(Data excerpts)
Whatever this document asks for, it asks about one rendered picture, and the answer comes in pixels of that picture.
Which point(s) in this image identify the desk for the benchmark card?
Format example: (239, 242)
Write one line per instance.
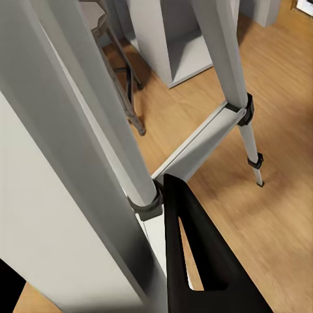
(166, 33)

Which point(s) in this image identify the taboret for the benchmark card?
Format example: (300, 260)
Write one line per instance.
(98, 19)

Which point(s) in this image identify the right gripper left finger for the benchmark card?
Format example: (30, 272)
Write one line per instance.
(11, 286)

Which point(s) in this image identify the fixed window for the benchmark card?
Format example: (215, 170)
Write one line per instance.
(297, 16)

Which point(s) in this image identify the camera tripod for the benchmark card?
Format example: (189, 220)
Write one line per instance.
(81, 218)

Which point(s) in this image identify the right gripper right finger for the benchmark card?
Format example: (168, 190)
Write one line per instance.
(227, 287)

▸ REQUIREMENT
The pictures alone are to be left out when the data above is copied; all else must match exactly.

▸ RESULT
Whatever this document asks for, it asks about one rendered picture, and the answer comes in pixels of that picture.
Which point(s) in this image identify the desk for the benchmark card?
Format example: (239, 242)
Write one line per instance.
(166, 33)

Which point(s) in this image identify the taboret for the benchmark card?
Format example: (300, 260)
Write one line per instance.
(98, 19)

Which point(s) in this image identify the right gripper left finger for the benchmark card?
Format example: (30, 272)
Write one line per instance.
(11, 286)

Which point(s) in this image identify the fixed window for the benchmark card?
Format example: (215, 170)
Write one line per instance.
(297, 16)

Which point(s) in this image identify the camera tripod for the benchmark card?
Format example: (189, 220)
Write one line per instance.
(81, 218)

Which point(s) in this image identify the right gripper right finger for the benchmark card?
Format example: (168, 190)
Write one line per instance.
(227, 287)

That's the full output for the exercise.